Embodiment 1~3 second-order transition temperature is the preparation of the polyacrylate polymers (A) of-65 DEG C~10 DEG C:
(1) fill a prescription by table 1, get Isooctyl acrylate monomer, butyl acrylate, methyl methacrylate, vinyl acetate;
(2) initiator and linking agent are joined in the liquid of step (1) acquisition, mix, obtain mixed solution;
(3) mixed solution step (2) being obtained splashes in the organic solvent ethyl acetate under nitrogen atmosphere, at 70 DEG C, reacts 6 hours, obtains respectively second-order transition temperature and be the polyacrylate polymers (A) of-65 DEG C ,-30 DEG C and 10 DEG C.
Table 1(mass ratio)
Experimental results show that, the dibenzoyl peroxide of the benzoyl peroxide tert-butyl ester, methylethyl ketone peroxide, Diisopropyl azodicarboxylate, 2,2'-Azobis(2,4-dimethylvaleronitrile) or azo-bis-iso-dimethyl alternate embodiment 1 is made to initiator, also can prepare the polyacrylate polymers (A) of second-order transition temperature within the scope of-65 DEG C~10 DEG C.
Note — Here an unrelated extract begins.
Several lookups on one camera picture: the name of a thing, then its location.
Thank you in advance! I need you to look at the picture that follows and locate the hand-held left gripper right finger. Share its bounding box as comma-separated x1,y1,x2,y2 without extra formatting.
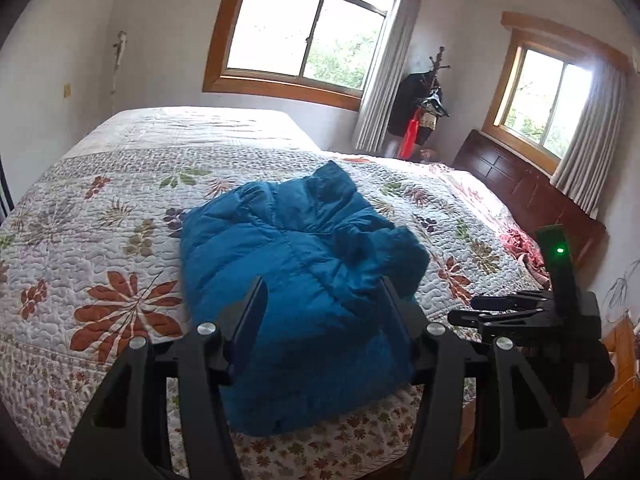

Linking agent is the compound that molecule contains multiple unsaturated double-bonds, experimental results show that, by Vinylstyrene and N, the Phthalic acid, diallyl ester of N-methylene-bisacrylamide alternate embodiment 1 is made linking agent, also can prepare the polyacrylate polymers (A) of second-order transition temperature within the scope of-65 DEG C~10 DEG C.
Experiment showed, the ethyl acetate of toluene, dimethylbenzene or acetone alternate embodiment 1 is made to organic solvent, also can prepare the polyacrylate polymers (A) of second-order transition temperature within the scope of-65 DEG C~10 DEG C.
Experiment showed, that, with 60 DEG C of reactions 6.5 hours, 70 DEG C of reactions of 4 hours alternate embodiments 1 of 80 DEG C of reactions 6 hours, also can also can prepare the polyacrylate polymers (A) of second-order transition temperature within the scope of-65 DEG C~10 DEG C.
Second-order transition temperature is that the polyacrylate polymers (A) of-65 DEG C~10 DEG C can also directly be bought commercial goods, as long as second-order transition temperature just can be applied to the present invention at the polyacrylate polymers of-65 DEG C~10 DEG C.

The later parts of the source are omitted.